- [THE DATA]
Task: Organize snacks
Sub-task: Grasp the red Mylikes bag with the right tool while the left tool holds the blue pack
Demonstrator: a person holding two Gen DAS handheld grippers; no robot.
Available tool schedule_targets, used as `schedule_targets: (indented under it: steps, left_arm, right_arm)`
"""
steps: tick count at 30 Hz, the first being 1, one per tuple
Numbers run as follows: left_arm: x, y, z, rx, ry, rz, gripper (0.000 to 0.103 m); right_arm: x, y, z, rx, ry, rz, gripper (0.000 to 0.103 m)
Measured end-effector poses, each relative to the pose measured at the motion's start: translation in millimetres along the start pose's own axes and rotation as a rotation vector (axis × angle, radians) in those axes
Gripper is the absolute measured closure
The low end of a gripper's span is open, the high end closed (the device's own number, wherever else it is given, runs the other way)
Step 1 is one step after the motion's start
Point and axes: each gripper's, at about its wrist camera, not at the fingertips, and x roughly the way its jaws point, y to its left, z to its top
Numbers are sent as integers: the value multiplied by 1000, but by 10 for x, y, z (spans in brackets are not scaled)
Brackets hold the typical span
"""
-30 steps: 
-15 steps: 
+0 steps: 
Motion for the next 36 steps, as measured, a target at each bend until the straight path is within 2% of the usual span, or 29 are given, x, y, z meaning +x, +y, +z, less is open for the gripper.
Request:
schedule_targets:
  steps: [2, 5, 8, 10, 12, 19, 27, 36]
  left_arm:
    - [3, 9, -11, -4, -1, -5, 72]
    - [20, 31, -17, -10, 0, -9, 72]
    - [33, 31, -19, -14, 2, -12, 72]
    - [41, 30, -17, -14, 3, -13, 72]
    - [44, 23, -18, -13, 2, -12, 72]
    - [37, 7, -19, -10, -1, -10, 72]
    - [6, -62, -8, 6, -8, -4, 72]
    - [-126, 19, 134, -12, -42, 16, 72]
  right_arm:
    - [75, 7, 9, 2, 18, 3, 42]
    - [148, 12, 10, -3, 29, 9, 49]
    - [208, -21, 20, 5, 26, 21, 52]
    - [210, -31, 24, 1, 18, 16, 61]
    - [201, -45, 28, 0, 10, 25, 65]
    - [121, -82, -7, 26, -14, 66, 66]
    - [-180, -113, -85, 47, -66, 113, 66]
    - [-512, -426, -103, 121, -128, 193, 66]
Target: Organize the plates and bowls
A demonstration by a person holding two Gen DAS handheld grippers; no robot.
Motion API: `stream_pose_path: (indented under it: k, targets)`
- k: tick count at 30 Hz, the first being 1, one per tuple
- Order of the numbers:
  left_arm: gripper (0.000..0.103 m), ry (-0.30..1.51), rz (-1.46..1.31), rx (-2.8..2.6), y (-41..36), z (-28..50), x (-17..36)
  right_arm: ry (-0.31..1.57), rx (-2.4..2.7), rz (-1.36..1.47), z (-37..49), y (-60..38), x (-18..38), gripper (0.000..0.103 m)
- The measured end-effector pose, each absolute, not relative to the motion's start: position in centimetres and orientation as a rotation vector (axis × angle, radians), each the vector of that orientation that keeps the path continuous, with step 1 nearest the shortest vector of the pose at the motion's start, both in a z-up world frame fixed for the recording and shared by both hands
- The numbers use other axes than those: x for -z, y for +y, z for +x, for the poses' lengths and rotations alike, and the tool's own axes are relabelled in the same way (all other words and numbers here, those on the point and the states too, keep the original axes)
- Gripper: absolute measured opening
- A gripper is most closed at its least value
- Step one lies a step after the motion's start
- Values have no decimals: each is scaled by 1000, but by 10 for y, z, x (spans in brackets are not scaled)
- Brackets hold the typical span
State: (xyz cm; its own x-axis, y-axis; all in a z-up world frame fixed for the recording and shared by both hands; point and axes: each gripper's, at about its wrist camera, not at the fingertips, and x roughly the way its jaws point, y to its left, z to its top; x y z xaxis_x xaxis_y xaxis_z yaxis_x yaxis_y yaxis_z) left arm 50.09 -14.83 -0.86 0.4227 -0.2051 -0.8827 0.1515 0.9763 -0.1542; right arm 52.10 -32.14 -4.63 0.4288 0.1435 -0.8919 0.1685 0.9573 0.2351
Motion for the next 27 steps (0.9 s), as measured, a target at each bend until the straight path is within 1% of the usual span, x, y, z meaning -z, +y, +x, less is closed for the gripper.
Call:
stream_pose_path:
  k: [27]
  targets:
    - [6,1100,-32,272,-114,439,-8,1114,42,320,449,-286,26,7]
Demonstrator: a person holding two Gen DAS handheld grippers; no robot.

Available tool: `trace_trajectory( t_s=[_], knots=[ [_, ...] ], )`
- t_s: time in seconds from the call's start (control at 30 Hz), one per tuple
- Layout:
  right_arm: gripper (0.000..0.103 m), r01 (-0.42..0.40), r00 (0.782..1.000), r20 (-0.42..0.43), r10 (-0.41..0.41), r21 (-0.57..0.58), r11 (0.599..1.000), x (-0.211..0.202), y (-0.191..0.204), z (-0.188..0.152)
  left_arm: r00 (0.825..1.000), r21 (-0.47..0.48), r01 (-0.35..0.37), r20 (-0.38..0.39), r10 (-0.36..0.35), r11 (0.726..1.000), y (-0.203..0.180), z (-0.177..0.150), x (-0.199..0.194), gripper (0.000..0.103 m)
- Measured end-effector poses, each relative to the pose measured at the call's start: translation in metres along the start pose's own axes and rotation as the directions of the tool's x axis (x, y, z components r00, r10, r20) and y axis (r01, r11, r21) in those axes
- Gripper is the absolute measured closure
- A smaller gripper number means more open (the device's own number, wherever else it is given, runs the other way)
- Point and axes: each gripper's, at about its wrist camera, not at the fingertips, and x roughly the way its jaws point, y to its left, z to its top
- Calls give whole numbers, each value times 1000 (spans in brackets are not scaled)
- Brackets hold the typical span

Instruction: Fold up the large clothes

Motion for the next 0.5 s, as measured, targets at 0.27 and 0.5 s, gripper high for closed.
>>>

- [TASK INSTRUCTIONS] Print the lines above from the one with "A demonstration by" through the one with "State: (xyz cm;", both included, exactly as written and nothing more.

- [OUTPUT]
A demonstration by a person holding two Gen DAS handheld grippers; no robot.
Motion API: `stream_pose_path: (indented under it: k, targets)`
- k: tick count at 30 Hz, the first being 1, one per tuple
- Order of the numbers:
  left_arm: gripper (0.000..0.103 m), ry (-0.30..1.51), rz (-1.46..1.31), rx (-2.8..2.6), y (-41..36), z (-28..50), x (-17..36)
  right_arm: ry (-0.31..1.57), rx (-2.4..2.7), rz (-1.36..1.47), z (-37..49), y (-60..38), x (-18..38), gripper (0.000..0.103 m)
- The measured end-effector pose, each absolute, not relative to the motion's start: position in centimetres and orientation as a rotation vector (axis × angle, radians), each the vector of that orientation that keeps the path continuous, with step 1 nearest the shortest vector of the pose at the motion's start, both in a z-up world frame fixed for the recording and shared by both hands
- The numbers use other axes than those: x for -z, y for +y, z for +x, for the poses' lengths and rotations alike, and the tool's own axes are relabelled in the same way (all other words and numbers here, those on the point and the states too, keep the original axes)
- Gripper: absolute measured opening
- A gripper is most closed at its least value
- Step one lies a step after the motion's start
- Values have no decimals: each is scaled by 1000, but by 10 for y, z, x (spans in brackets are not scaled)
- Brackets hold the typical span
State: (xyz cm; its own x-axis, y-axis; all in a z-up world frame fixed for the recording and shared by both hands; point and axes: each gripper's, at about its wrist camera, not at the fingertips, and x roughly the way its jaws point, y to its left, z to its top; x y z xaxis_x xaxis_y xaxis_z yaxis_x yaxis_y yaxis_z) left arm 50.09 -14.83 -0.86 0.4227 -0.2051 -0.8827 0.1515 0.9763 -0.1542; right arm 52.10 -32.14 -4.63 0.4288 0.1435 -0.8919 0.1685 0.9573 0.2351

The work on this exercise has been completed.